Quick Start with weed mini

Download the latest binary from https://github.com/seaweedfs/seaweedfs/releases and unzip the single weed (or weed.exe) file, or run go install github.com/seaweedfs/seaweedfs/weed@latest. Then start a ready-to-use S3 object store with credentials and a pre-created bucket in one command:

AWS_ACCESS_KEY_ID=admin \
AWS_SECRET_ACCESS_KEY=secret \
S3_BUCKET=my-bucket \
./weed mini -dir=/data

That's it — the S3 endpoint is at http://localhost:8333, my-bucket already exists, and admin/secret are valid credentials. S3_BUCKET accepts a comma-separated list (e.g. raw,processed); use S3_TABLE_BUCKET for S3 Tables (Iceberg) buckets. Drop any of the env vars to skip that piece (no AWS keys → S3 runs in unauthenticated "Allow All" mode for development).

The same command starts everything else too:

macOS: if the binary is quarantined, run xattr -d com.apple.quarantine ./weed first.

Perfect for development, testing, learning SeaweedFS, and single-node deployments. To scale out, add more volume servers by running weed volume -dir="/some/data/dir2" -master="<master_host>:9333" -port=8081 locally, on another machine, or on thousands of machines.

Quick Start for S3 API on Docker

docker run -p 8333:8333 \
  -e AWS_ACCESS_KEY_ID=admin \
  -e AWS_SECRET_ACCESS_KEY=secret \
  -e S3_BUCKET=my-bucket \
  chrislusf/seaweedfs

Same behavior as the weed mini command above — the S3 endpoint is at http://localhost:8333 with my-bucket pre-created. Drop the env vars to run anonymously for development.

Introduction

SeaweedFS is a simple and highly scalable distributed file system.

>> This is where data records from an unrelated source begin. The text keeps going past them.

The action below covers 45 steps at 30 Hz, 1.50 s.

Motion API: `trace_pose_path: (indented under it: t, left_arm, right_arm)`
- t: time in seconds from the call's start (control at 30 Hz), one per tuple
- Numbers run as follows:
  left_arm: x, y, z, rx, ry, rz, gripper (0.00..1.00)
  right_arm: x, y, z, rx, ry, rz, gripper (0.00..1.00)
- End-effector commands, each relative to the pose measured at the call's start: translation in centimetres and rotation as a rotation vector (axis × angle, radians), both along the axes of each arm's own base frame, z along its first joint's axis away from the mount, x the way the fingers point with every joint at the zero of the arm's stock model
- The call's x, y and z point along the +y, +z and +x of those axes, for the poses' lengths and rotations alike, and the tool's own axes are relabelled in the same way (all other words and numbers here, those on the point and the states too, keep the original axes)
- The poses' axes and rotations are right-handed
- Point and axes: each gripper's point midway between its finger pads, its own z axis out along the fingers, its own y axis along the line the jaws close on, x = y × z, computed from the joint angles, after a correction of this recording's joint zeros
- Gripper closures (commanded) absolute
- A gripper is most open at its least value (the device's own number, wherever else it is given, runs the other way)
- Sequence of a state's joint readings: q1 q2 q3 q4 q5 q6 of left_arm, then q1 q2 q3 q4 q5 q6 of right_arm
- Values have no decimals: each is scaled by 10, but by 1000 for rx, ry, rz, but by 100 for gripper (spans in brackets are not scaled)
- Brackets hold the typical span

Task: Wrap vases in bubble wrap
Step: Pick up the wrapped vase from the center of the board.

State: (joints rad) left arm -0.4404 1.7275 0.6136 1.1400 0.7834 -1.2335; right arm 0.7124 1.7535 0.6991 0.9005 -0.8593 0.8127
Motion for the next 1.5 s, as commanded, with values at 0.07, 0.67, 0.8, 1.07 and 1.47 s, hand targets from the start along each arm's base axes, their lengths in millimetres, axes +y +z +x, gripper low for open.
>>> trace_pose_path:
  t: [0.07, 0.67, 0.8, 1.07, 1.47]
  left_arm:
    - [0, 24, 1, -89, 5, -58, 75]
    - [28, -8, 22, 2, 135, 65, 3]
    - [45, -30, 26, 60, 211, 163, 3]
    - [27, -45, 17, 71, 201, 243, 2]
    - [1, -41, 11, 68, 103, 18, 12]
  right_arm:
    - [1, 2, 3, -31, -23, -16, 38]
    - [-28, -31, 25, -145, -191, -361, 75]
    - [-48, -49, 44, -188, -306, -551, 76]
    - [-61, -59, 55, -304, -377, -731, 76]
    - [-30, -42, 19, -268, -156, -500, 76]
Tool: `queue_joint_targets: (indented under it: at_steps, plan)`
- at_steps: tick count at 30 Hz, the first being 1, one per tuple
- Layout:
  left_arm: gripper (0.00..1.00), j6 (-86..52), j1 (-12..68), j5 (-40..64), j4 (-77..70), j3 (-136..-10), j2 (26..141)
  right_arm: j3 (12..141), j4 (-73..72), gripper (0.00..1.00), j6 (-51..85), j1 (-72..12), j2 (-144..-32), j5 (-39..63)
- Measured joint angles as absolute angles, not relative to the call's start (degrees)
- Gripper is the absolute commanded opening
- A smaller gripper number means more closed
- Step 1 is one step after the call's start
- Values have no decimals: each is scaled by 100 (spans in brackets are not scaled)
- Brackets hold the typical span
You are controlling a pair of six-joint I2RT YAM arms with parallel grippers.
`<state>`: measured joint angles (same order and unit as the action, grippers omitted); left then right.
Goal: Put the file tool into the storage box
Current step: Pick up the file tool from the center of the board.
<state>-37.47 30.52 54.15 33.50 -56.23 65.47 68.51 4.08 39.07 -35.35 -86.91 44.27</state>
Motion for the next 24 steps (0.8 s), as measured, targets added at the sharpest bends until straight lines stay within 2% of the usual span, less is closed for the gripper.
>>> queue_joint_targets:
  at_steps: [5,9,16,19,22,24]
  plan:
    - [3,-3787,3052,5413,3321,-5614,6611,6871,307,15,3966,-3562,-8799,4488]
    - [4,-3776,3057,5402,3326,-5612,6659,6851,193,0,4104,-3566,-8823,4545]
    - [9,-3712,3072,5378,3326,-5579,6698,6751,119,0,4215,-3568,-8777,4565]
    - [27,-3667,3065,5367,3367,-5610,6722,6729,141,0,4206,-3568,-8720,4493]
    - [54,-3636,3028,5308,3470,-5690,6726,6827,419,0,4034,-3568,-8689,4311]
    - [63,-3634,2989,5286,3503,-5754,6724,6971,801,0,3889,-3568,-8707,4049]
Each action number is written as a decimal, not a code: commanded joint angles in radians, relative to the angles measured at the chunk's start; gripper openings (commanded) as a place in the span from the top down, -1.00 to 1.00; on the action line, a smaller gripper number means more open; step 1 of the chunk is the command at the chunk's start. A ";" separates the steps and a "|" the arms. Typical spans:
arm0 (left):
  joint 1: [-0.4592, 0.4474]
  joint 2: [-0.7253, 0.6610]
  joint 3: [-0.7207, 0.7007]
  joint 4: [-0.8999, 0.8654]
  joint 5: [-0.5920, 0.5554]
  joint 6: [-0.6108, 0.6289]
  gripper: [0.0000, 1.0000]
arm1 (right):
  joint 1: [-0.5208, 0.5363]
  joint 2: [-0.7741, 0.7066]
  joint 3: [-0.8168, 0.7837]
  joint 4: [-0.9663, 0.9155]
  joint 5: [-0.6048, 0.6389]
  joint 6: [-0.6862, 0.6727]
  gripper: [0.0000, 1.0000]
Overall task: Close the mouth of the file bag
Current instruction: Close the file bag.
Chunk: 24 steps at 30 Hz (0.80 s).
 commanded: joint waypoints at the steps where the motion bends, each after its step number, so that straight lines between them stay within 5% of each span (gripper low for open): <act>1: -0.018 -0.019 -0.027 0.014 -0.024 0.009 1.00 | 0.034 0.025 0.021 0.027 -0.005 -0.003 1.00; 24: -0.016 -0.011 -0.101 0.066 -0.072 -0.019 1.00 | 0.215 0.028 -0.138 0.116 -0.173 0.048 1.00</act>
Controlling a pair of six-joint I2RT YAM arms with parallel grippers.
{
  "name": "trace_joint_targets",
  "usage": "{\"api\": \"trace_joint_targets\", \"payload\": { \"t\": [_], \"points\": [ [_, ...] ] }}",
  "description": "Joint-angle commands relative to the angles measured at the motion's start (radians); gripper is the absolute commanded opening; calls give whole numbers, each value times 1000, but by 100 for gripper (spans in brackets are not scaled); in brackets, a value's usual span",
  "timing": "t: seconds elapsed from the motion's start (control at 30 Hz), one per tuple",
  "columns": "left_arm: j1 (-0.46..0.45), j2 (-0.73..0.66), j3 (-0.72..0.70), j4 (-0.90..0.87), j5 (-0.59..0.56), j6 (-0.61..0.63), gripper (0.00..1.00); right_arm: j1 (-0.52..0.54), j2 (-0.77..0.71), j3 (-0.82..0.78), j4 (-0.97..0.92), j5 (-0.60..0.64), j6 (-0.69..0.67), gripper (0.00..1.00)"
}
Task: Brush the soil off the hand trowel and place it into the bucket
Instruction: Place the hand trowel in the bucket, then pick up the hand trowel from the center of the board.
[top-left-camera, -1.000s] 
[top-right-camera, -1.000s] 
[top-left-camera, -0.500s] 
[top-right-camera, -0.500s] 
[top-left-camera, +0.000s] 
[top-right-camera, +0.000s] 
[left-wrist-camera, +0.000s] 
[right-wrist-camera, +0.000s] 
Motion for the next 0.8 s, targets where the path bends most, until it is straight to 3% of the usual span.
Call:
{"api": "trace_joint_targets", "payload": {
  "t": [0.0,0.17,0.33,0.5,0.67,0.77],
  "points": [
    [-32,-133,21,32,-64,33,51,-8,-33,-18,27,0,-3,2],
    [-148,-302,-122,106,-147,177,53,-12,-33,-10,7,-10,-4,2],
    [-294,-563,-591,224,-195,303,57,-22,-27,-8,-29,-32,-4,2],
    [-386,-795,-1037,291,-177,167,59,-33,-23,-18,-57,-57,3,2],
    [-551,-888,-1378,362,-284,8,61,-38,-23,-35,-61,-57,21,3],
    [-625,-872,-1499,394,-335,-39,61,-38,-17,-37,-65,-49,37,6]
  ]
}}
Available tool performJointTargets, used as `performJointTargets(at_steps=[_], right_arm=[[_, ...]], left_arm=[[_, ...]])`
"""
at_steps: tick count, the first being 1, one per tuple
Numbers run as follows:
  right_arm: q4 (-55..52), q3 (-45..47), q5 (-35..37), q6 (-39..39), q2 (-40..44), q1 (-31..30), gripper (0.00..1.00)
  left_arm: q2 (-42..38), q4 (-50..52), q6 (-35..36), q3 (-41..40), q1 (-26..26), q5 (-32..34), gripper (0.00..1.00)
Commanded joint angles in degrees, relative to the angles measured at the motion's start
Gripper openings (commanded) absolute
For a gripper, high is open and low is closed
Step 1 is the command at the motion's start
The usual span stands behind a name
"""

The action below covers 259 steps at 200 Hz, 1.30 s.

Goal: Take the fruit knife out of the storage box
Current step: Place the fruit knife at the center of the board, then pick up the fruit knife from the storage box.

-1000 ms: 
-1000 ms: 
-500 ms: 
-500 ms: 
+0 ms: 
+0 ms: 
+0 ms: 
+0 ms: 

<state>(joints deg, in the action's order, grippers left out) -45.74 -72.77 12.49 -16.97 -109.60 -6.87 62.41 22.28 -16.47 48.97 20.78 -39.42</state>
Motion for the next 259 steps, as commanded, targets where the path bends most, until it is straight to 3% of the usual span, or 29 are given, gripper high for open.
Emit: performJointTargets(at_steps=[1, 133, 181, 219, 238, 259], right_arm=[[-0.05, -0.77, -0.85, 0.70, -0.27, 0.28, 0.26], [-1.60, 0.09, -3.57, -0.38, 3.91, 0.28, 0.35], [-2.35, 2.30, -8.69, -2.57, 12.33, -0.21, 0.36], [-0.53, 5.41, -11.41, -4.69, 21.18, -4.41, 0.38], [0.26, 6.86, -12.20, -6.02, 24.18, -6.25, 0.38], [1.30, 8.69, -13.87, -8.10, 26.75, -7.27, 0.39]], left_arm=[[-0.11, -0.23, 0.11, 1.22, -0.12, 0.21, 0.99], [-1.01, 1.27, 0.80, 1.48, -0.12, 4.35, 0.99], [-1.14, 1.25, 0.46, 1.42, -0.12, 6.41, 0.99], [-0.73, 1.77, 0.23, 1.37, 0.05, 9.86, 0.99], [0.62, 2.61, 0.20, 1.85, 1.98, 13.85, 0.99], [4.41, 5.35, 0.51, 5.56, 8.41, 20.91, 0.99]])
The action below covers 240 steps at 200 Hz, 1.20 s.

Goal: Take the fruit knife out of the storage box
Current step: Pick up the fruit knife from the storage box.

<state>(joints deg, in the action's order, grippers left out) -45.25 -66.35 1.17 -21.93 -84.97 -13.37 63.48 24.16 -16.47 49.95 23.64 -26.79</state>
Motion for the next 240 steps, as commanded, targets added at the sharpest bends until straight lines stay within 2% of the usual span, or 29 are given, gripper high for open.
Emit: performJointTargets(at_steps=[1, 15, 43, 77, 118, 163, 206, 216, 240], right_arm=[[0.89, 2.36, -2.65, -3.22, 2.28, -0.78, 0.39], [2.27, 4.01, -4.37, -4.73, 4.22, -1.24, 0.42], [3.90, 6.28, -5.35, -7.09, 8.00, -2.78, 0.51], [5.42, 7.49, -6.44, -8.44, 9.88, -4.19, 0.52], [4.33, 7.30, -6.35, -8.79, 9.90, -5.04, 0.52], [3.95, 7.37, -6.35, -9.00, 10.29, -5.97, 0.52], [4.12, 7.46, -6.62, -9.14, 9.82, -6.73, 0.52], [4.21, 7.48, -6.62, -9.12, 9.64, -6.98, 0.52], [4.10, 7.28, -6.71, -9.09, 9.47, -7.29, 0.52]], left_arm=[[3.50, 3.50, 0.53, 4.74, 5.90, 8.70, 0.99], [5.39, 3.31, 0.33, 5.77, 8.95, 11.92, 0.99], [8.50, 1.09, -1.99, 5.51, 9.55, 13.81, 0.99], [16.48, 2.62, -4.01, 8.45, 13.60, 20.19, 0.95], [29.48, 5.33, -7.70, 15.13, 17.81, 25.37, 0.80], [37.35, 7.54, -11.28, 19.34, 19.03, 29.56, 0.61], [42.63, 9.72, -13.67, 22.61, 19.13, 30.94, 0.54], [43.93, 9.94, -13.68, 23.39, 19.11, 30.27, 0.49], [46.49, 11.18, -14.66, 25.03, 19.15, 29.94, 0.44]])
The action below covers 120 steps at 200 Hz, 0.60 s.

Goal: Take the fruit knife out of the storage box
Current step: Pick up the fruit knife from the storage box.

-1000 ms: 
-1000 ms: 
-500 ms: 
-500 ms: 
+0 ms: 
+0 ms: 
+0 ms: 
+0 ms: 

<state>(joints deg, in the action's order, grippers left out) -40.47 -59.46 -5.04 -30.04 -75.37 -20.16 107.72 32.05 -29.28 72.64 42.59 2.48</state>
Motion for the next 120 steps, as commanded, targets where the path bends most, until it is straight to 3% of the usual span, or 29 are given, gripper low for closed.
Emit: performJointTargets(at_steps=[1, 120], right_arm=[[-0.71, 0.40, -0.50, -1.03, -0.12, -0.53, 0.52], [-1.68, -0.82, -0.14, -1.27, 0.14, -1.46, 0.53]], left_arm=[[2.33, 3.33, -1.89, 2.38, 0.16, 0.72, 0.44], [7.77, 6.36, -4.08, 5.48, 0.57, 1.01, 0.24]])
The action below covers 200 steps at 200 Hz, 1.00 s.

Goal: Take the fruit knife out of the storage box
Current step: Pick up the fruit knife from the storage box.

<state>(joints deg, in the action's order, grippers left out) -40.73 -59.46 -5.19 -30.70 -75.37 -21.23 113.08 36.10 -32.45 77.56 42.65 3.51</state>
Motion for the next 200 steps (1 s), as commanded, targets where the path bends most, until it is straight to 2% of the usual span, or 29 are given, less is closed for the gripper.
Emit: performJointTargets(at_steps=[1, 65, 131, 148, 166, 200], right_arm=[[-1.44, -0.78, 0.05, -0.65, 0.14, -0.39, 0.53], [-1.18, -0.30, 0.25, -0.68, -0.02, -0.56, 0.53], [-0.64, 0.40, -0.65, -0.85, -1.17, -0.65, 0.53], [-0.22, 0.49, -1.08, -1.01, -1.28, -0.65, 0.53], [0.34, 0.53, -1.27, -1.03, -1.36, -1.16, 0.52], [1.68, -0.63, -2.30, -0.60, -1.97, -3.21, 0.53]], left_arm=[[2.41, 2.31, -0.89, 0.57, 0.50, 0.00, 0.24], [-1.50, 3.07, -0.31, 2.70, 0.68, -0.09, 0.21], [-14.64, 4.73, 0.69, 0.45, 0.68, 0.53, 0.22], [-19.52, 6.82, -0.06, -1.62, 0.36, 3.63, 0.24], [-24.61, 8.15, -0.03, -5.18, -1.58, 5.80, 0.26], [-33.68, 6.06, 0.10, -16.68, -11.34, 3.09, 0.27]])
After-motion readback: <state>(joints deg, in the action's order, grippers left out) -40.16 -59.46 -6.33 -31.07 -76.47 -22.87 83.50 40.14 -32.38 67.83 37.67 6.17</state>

There are two objectives:

  1. to store billions of files!
  2. to serve the files fast!

SeaweedFS started as a blob store to handle small files efficiently. Instead of managing all file metadata in a central master, the central master only manages volumes on volume servers, and these volume servers manage files and their metadata. This relieves concurrency pressure from the central master and spreads file metadata into volume servers, allowing faster file access (O(1), usually just one disk read operation).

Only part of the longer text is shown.